Digo que Miguel tiene, además de la boda y de su sentido del humor, otros motivos para la felicidad propia y la que reparte alrededor; entre los cuales, para mí particularmente, no es el menor que me hiciese dichoso a mí, sobre todo durante los años en que trabajamos juntos, yo escribiendo y él dibujando las aventuras cómicas de dos personajes sucesivos: Perico Carambola --un becario anhelante de entrar en nómina de una revista del corazón-- y Roberto España y Manolín –una adaptación del clásico franquistoide Roberto Alcázar y Pedrín a la era democrática, donde Roberto pronuncia unos largos discursos buenistas y políticamente correctos pero sigue repartiendo leña con imperturbable entusiasmo--.

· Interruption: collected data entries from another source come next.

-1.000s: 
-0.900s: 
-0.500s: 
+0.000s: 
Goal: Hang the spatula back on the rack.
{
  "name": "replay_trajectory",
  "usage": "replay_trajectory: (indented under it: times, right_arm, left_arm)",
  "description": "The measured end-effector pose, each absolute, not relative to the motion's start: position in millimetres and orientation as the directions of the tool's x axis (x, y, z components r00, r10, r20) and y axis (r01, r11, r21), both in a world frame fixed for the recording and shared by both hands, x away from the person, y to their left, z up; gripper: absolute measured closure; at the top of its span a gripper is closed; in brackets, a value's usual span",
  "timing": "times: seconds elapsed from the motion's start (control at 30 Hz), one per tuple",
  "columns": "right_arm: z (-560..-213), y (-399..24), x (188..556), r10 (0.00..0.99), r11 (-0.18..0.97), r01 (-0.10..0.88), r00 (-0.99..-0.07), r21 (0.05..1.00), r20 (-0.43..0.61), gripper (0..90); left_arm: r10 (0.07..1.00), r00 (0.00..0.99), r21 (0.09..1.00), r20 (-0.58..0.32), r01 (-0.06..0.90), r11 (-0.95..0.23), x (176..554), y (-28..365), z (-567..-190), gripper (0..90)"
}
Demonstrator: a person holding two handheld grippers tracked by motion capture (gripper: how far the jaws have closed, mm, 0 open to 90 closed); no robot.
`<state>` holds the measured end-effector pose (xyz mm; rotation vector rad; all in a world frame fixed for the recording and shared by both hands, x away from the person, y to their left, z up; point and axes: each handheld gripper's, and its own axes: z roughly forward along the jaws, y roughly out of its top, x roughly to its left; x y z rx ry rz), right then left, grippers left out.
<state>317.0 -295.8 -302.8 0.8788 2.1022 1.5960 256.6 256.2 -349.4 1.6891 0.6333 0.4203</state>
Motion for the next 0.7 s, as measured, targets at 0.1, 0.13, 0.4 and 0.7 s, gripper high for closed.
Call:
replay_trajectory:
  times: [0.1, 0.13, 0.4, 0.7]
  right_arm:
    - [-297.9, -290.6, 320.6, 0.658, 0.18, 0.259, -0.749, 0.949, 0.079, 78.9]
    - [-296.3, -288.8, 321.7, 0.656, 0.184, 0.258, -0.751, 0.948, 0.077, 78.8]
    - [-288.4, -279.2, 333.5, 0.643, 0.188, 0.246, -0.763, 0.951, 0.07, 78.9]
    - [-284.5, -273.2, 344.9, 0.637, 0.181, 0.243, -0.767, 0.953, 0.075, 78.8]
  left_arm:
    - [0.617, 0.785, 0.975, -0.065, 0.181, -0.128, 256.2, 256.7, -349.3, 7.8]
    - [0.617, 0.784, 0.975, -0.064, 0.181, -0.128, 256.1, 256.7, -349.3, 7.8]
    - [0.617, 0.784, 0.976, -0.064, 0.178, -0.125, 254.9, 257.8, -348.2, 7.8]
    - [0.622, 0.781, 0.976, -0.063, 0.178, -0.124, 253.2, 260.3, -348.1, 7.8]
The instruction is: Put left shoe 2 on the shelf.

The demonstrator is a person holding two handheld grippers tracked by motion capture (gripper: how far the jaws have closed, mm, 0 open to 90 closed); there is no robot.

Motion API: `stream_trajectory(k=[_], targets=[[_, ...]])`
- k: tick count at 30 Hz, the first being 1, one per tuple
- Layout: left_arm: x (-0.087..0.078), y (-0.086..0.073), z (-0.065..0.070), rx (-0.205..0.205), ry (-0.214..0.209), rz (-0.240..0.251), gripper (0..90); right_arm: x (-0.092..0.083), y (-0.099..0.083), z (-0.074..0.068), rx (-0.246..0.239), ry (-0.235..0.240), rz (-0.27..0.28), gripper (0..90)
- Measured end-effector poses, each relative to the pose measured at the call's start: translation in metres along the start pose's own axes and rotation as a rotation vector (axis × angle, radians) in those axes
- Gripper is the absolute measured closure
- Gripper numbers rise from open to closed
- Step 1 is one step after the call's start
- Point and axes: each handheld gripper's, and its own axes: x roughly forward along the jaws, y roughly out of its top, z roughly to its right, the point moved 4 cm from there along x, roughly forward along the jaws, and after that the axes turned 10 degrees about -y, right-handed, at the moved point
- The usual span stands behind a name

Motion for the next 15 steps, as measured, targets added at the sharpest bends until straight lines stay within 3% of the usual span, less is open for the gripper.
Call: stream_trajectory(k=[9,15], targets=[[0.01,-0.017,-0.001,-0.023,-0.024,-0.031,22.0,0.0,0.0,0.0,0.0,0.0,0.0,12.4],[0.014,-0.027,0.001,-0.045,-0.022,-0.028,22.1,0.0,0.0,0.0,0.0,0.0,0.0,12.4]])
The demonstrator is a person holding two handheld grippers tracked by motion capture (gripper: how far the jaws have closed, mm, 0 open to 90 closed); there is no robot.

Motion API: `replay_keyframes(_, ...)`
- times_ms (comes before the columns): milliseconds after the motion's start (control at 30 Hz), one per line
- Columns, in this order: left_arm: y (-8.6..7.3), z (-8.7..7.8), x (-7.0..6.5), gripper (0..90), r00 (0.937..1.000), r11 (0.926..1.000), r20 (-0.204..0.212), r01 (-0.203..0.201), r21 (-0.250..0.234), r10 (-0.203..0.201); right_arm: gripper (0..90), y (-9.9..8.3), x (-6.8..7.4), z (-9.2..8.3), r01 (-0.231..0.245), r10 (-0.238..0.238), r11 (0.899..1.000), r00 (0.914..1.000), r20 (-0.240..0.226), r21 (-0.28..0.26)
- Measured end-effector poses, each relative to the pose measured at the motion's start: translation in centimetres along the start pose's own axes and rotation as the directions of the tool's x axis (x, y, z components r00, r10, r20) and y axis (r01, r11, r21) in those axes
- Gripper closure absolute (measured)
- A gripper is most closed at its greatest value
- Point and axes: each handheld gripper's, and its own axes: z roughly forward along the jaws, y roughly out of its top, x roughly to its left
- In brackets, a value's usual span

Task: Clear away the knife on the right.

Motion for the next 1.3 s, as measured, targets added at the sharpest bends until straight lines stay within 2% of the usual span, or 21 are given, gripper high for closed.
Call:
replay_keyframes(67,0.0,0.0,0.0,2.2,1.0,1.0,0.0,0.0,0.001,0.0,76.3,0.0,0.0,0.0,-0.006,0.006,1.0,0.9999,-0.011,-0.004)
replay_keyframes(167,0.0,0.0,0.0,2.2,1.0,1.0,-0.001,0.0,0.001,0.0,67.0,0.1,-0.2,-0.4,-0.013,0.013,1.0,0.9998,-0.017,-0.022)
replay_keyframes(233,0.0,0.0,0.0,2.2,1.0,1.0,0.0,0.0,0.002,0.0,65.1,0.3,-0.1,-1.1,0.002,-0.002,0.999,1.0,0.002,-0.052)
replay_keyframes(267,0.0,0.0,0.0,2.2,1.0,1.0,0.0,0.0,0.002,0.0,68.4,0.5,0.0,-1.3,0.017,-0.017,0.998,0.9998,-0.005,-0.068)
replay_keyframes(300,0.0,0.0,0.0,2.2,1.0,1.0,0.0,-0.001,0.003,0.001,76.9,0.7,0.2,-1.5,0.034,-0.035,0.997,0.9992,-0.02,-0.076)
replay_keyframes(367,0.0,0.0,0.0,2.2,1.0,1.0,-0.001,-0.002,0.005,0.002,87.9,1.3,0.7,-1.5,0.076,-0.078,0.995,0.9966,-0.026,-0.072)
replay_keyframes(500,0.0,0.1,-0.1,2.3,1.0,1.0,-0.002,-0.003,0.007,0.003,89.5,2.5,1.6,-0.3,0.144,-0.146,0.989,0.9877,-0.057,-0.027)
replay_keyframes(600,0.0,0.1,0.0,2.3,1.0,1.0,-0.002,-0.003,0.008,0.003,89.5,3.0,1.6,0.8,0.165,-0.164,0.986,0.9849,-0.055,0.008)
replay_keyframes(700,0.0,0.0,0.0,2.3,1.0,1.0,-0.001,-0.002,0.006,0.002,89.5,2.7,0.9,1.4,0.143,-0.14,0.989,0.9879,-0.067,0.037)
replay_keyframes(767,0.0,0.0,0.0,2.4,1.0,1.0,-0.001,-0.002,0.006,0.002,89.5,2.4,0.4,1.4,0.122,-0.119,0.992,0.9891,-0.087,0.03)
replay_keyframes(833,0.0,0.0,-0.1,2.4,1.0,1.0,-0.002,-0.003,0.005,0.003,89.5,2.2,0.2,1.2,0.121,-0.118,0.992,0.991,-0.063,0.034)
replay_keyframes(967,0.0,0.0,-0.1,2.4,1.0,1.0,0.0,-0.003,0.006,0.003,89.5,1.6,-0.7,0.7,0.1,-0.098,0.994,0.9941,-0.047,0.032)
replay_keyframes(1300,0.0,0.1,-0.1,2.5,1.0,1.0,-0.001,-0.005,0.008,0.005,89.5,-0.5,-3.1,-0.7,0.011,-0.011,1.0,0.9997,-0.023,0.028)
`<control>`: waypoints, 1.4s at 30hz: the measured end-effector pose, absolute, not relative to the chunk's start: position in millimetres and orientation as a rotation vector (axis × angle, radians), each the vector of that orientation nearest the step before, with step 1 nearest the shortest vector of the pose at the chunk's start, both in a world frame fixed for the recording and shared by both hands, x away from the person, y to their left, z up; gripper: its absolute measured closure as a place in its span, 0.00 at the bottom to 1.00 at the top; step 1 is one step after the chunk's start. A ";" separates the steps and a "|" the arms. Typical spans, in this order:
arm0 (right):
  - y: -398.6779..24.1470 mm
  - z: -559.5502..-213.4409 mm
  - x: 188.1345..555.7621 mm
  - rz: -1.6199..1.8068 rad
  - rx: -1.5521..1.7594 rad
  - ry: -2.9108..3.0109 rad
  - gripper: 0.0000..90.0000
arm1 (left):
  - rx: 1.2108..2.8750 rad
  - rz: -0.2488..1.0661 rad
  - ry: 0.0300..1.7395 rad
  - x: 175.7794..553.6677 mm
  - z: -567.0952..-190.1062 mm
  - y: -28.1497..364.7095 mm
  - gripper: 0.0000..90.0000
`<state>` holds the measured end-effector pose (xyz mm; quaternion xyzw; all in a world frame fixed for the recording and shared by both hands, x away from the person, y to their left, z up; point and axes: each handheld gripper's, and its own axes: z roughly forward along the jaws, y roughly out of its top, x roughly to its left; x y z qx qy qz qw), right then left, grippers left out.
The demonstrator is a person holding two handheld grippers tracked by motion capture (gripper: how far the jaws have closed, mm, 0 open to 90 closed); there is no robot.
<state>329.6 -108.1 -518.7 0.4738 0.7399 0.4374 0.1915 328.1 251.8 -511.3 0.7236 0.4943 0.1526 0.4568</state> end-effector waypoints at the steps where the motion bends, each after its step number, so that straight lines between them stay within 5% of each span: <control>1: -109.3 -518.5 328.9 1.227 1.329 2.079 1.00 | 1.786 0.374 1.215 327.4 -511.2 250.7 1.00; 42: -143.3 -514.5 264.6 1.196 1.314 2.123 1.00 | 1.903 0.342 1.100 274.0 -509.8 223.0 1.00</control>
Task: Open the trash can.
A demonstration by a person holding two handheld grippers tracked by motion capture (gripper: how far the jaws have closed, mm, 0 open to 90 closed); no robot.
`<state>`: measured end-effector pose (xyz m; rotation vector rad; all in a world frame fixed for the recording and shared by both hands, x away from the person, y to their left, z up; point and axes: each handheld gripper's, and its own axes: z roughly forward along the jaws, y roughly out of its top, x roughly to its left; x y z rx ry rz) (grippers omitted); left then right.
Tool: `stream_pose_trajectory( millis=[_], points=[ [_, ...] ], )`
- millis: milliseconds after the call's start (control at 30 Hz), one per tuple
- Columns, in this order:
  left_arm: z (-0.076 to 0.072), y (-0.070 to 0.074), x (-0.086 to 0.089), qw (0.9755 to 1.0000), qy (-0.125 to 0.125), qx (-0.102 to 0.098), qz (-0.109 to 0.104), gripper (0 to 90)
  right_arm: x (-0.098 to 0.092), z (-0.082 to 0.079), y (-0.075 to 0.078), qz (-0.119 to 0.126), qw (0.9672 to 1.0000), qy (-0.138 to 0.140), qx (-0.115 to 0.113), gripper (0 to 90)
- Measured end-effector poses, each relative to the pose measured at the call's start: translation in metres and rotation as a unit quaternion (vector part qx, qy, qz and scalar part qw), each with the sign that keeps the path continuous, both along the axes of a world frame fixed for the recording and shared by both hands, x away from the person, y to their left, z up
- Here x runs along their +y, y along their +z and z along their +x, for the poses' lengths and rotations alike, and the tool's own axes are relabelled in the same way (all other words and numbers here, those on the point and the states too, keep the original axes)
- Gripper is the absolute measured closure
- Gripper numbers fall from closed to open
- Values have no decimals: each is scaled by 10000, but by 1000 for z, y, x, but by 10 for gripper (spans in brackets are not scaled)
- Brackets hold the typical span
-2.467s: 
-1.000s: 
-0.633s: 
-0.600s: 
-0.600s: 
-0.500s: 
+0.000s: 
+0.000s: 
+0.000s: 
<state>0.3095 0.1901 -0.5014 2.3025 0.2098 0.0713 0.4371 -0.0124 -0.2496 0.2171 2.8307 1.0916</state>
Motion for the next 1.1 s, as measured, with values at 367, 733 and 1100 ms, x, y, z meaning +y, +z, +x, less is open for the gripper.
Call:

Cada vez que andaba, ilusionado, hacia su casa, para ver las páginas de mis guiones ya dibujadas, me llevaba la sorpresa de ver plasmadas gráficamente las escenas imaginadas, y unas buenas carcajadas gracias a las morcillas que él intercalaba en mis diálogos. Siempre los mejoraba. Ver así realzado tu trabajo por un camarada que tiene un humor y un conocimiento del lenguaje diferentes de los tuyos pero que sintonizan armoniosamente es algo impagable. Eso sí que es realidad aumentada. Supongo que cantar en un coro debe de ser algo parecido.
Solía yo remolonear un rato por su estudio para verle trabajar, dibujando con un aplomo magistral y una paciencia de relojero, o de benedictino, o de relojero benedictino, mientras hablábamos del mundo de los tebeos y de otros ases del dibujo, y por fin me iba con algún comic clásico inencontrable que me prestaba y a veces con el regalo de un dibujo. ¿Se puede pedir más?
Sí: todavía hoy, cuando paso, de uvas a peras, ante cierto kiosco, abstraído en mis cosas, me asalta la voz del kiosquero que dice: “¡Don Ignacio! ¡Dígale a Gallardo que llevamos años esperando nuevas aventuras de Perico! ¡Hombre, ya! ¡A ver si trabajan un poco!”.
Y de inmediato se precipita el recuerdo de las tardes dichosas y pienso: “Esto le divertiría mucho a Miguel. Se lo tengo que contar”.
De hecho, ya se lo he contado. Y se lo contaré otra vez cuando vaya a Barcelona, con mi regalo de bodas.